Your task is to transcribe the lines from the start of the data below through the line containing "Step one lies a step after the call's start", inclusive, exactly as they stand and without the pictures.

_Available data_
--- START ---

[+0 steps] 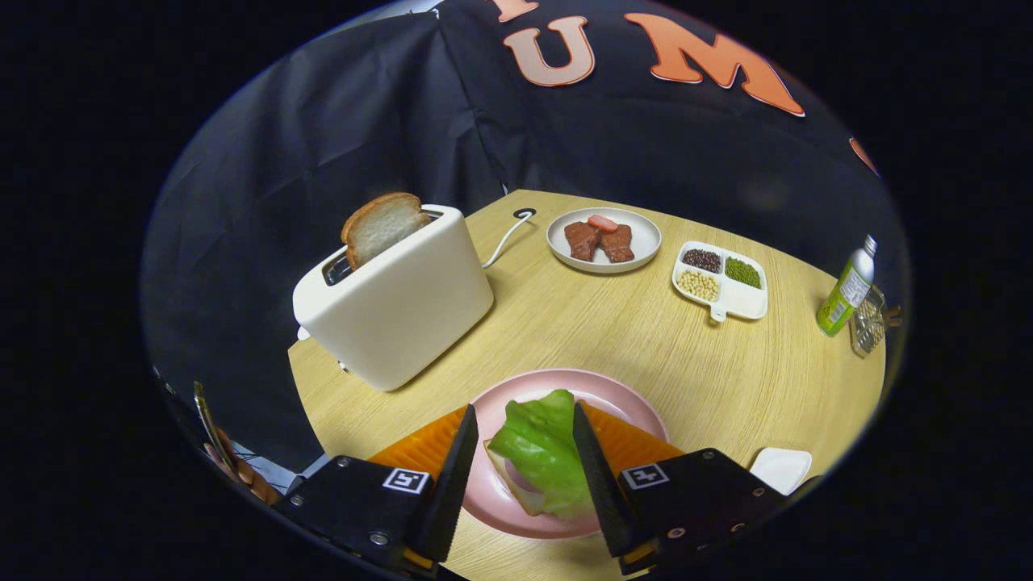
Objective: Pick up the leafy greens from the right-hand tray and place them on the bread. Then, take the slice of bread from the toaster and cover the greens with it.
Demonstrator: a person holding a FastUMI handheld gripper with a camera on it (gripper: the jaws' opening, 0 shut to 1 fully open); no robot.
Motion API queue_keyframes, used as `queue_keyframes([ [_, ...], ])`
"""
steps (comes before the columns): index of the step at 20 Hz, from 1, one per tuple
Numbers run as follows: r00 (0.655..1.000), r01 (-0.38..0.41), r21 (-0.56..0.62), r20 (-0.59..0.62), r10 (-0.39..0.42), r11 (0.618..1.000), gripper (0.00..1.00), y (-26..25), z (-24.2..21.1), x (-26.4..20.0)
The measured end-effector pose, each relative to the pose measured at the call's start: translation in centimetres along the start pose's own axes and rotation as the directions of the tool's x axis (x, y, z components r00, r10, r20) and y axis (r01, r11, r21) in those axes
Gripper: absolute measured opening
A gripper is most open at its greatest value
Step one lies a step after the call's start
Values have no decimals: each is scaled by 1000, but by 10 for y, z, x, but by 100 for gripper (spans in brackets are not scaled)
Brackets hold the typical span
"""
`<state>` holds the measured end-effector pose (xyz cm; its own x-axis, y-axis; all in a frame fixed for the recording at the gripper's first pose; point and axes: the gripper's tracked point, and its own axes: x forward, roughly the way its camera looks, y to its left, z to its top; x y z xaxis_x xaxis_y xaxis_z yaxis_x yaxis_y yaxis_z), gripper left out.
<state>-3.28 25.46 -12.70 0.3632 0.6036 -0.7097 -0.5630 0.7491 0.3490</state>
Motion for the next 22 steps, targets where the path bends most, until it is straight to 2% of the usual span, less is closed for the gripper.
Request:
queue_keyframes([
  [3, 999, -39, -21, 30, 39, 999, 75, 23, 24, -7],
  [8, 993, -57, -83, 96, 64, 995, 84, 56, 81, -20],
  [12, 987, -100, -84, 118, 109, 991, 90, 85, 119, -23],
  [17, 978, -190, 7, 84, 189, 982, 92, 121, 152, -13],
  [22, 974, -223, 117, -3, 225, 968, 94, 143, 163, 16],
])
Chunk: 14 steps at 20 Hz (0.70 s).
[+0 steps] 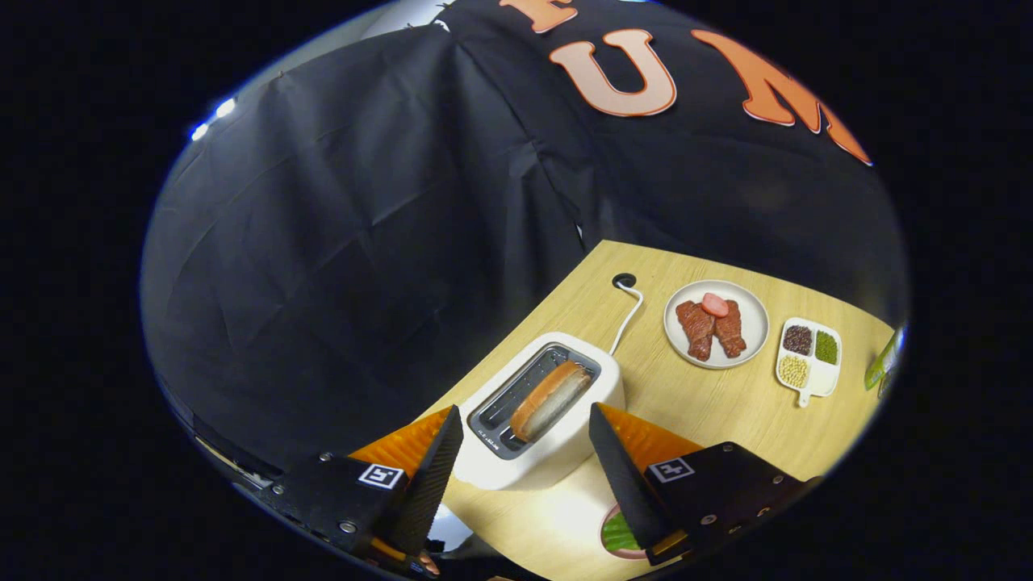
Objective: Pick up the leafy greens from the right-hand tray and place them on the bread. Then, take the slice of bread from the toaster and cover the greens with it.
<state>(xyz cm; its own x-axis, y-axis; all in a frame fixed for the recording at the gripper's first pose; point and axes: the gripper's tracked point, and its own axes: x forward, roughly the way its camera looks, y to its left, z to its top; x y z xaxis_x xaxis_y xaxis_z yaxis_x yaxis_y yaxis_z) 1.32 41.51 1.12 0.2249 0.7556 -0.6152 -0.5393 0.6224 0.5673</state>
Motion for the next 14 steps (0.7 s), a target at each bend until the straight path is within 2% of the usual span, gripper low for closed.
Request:
queue_keyframes([
  [5, 995, 18, 76, -103, -10, 997, 93, 3, -9, 34],
  [8, 989, 45, 120, -146, -27, 992, 87, 3, -13, 50],
  [14, 968, 148, 96, -219, -124, 984, 74, -15, -30, 74],
])
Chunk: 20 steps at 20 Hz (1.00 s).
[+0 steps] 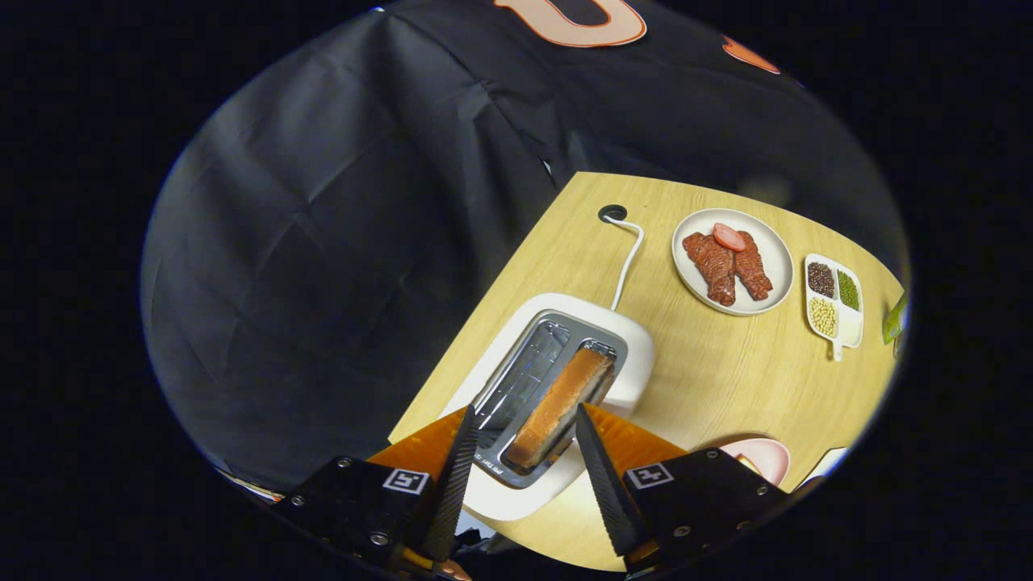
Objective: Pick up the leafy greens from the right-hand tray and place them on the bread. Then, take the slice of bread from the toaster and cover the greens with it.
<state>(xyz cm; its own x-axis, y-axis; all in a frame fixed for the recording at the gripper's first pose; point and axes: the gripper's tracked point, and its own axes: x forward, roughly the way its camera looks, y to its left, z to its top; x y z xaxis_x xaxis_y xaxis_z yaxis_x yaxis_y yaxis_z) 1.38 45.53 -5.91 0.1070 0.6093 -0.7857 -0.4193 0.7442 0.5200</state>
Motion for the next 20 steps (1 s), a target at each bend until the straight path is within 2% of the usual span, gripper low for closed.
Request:
queue_keyframes([
  [2, 1000, 23, 6, 12, -24, 1000, 72, -5, 3, 6],
  [5, 999, 33, 26, -1, -33, 999, 54, -11, 3, 5],
  [6, 1000, 27, 32, -11, -26, 999, 43, -10, 0, 6],
  [7, 1000, 29, 36, -2, -29, 999, 38, -10, 3, 3],
  [8, 999, 31, 34, 10, -31, 999, 26, -10, 4, 1],
  [10, 999, 34, 8, 24, -34, 999, 17, -12, 4, -4],
  [12, 999, 8, 10, 45, -9, 1000, 12, -4, 1, -8],
  [20, 988, -75, -6, 132, 75, 997, 12, -1, 3, -45],
])
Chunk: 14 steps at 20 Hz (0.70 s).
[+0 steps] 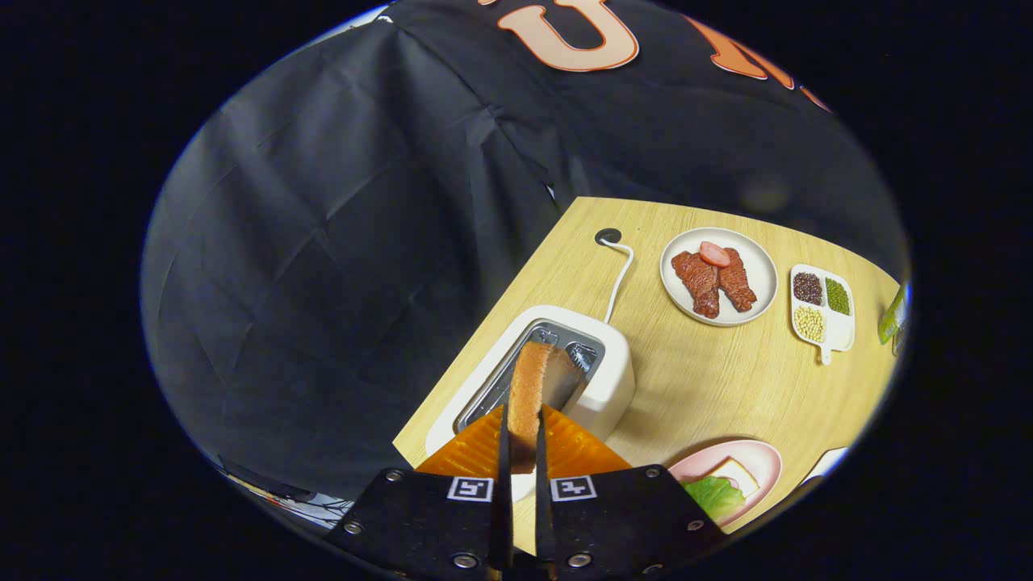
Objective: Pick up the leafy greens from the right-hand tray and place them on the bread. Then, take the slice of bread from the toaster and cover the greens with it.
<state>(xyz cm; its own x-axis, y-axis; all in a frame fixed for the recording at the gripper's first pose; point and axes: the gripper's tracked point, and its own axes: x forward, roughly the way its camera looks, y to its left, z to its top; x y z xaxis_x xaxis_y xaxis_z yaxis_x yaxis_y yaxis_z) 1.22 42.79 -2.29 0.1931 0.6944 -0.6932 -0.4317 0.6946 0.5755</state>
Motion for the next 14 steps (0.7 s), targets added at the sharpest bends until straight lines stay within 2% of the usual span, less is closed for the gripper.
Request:
queue_keyframes([
  [4, 998, -33, 7, 52, 32, 999, 11, -8, -2, -17],
  [8, 989, -112, 40, 99, 108, 993, 12, -10, -4, -38],
  [14, 968, -196, 25, 164, 190, 980, 12, -22, -14, -67],
])
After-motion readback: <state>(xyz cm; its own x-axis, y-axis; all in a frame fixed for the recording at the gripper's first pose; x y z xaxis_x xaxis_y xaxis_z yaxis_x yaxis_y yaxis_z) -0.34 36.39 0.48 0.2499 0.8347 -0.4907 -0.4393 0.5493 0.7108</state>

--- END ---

_Reply_
[+0 steps] 
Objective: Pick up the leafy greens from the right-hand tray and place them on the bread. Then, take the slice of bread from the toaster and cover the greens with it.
Demonstrator: a person holding a FastUMI handheld gripper with a camera on it (gripper: the jaws' opening, 0 shut to 1 fully open); no robot.
Motion API queue_keyframes, used as `queue_keyframes([ [_, ...], ])`
"""
steps (comes before the columns): index of the step at 20 Hz, from 1, one per tuple
Numbers run as follows: r00 (0.655..1.000), r01 (-0.38..0.41), r21 (-0.56..0.62), r20 (-0.59..0.62), r10 (-0.39..0.42), r11 (0.618..1.000), gripper (0.00..1.00), y (-26..25), z (-24.2..21.1), x (-26.4..20.0)
The measured end-effector pose, each relative to the pose measured at the call's start: translation in centimetres along the start pose's own axes and rotation as the directions of the tool's x axis (x, y, z components r00, r10, r20) and y axis (r01, r11, r21) in those axes
Gripper: absolute measured opening
A gripper is most open at its greatest value
Step one lies a step after the call's start

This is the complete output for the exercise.